Every year, millions of people enter rich countries on temporary work visas in the hope of earning a living and supporting their families. For many people, those visas undoubtedly offer the opportunity to earn more money and build a more stable life. But for others, they become another source of insecurity and abuse.
Consider the case of Larissa.
While browsing Facebook, she came across an ad promising domestic work, good pay and travel expenses in Germany. A mother of three from a remote village in Moldova, she left her children behind to pursue that opportunity and lift her family out of poverty.
But when she arrived, the reality was very different. She was taken to a remote town, placed with other women and stripped of control over her documents. For a year, she says, she was forced to clean houses and care for the elderly for up to 20 hours a day, without pay and under constant surveillance.
The International Organization for Migration later identified her case as an example of trafficking through a legitimate recruitment process. His passport was confiscated and he was not allowed to go out.
Larissa’s story is not unique. Around the world, migrants are trapped in abusive working conditions not only by criminal networks, but also by legal migration systems that leave workers dependent on a single employer.
Why are legal immigrants unsafe?
Human trafficking is often linked to smuggling, border crossing or organized crime. But it can also affect legal immigrants, often in less visible ways. This may include debt bondage, confiscation of passports, restrictions on movement, withheld wages, threats of deportation, and forced working conditions.
Migrants are particularly vulnerable because they often arrive in a new country with limited resources, little knowledge of the local culture or language, and no support network. Undocumented immigrants are easy targets because they fear deportation and may avoid seeking help. But even legal immigrants can find themselves stranded.
Many temporary work visa programs tie workers to a single employer. If they leave that employer, they may lose not only their job but also their legal status.

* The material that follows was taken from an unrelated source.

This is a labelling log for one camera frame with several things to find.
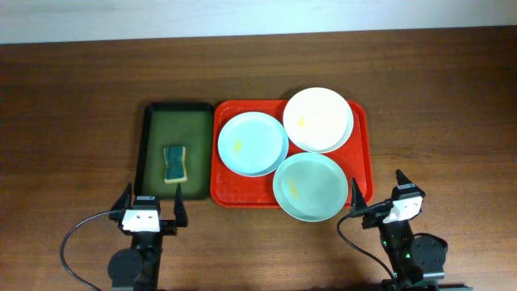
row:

Contracts are often long, vague, or written in language that employees cannot understand. Complaints may be met with threats, intimidation, or warnings that speaking out will result in deportation.
When legal systems enable abuse
In some cases, smugglers do not need to transport people across borders or create forged documents. Weaknesses in legal migration systems make exploitation too easy.
Investigations into labor recruitment and labor leasing schemes in sectors such as agriculture, care work and construction have revealed how migrants are promised legal jobs abroad in exchange for large sums of money, but end up being underpaid, threatened or trapped in unsafe conditions.
One of the most vulnerable areas is the temporary visa program. For example, in the United States, investigations of the H-2A visa system, which is used to bring seasonal agricultural workers into the country, have documented wage theft, unsafe housing, withheld passports, restrictions on movement, and dangerous heat exposure among seasonal migrant workers.
A Polaris analysis of labor trafficking cases reported to the US National Human Trafficking Hotline from 2018 to 2020 found that 72 percent of victims whose visa status was known held an H-2A, H-2B, J-1 or A-3/G-5 visa. These temporary visa categories are commonly used for agriculture, seasonal labor, exchange programs, and domestic work.
The same Polaris research found that nearly half of labor trafficking victims whose immigration status was known were legally present in the United States on a temporary visa.
These problems are not limited to one country or one visa system. Labor rights groups and international organizations have documented similar abuses in Europe, the Gulf and other regions that rely heavily on temporary migrant labour.
Loans, recruitment fees and passport confiscation
Debt is another way employees can get stuck.
Many expatriates pay large sums of money to recruitment agents to get jobs abroad. Families often borrow money, sell assets or take out loans with the belief that a job will eventually provide stability.
But once employees arrive, the promised salary may be less than expected, or the job may not exist at all. In some cases, workers are told they must pay increased recruitment fees before they can leave or change jobs.
Similar patterns have been documented in Gulf countries, including Qatar, where rights groups have reported illegal recruitment fees, debt bondage, withheld wages, and confiscation of passports. Many employees are already in debt after paying huge amounts of money to recruiters. Others remain dependent on employers for their legal status and ability to change jobs, making it difficult to leave abusive situations.
what needs to change
Governments cannot claim to support legal migration while ignoring the ways legal migration systems are abused.
Strict monitoring of recruitment agencies is necessary. Agencies that charge illegal fees, make false promises or collaborate with abusive employers should face criminal penalties.
Workers should not be tied to a single employer. The visa system should allow migrants to change jobs without immediately losing their legal status.
Governments should also ban recruitment fees charged to workers, strengthen labor inspections, and create multilingual complaint systems so migrants can safely report abuses.
Whistleblowers should be protected. Migrants who report exploitation should not face detention or deportation, regardless of their immigration status.
Finally, governments should consider passport confiscation a serious crime and provide legal aid and emergency housing for workers trying to escape abusive employers.
Larissa eventually made it a home for her children. But many others do not.
As long as migrants remain tied to employers, burdened with debt, and fearful of deportation, abuses will continue within the systems that are supposed to protect them.
The views expressed in this article are those of the author and do not necessarily reflect the editorial stance of Al Jazeera.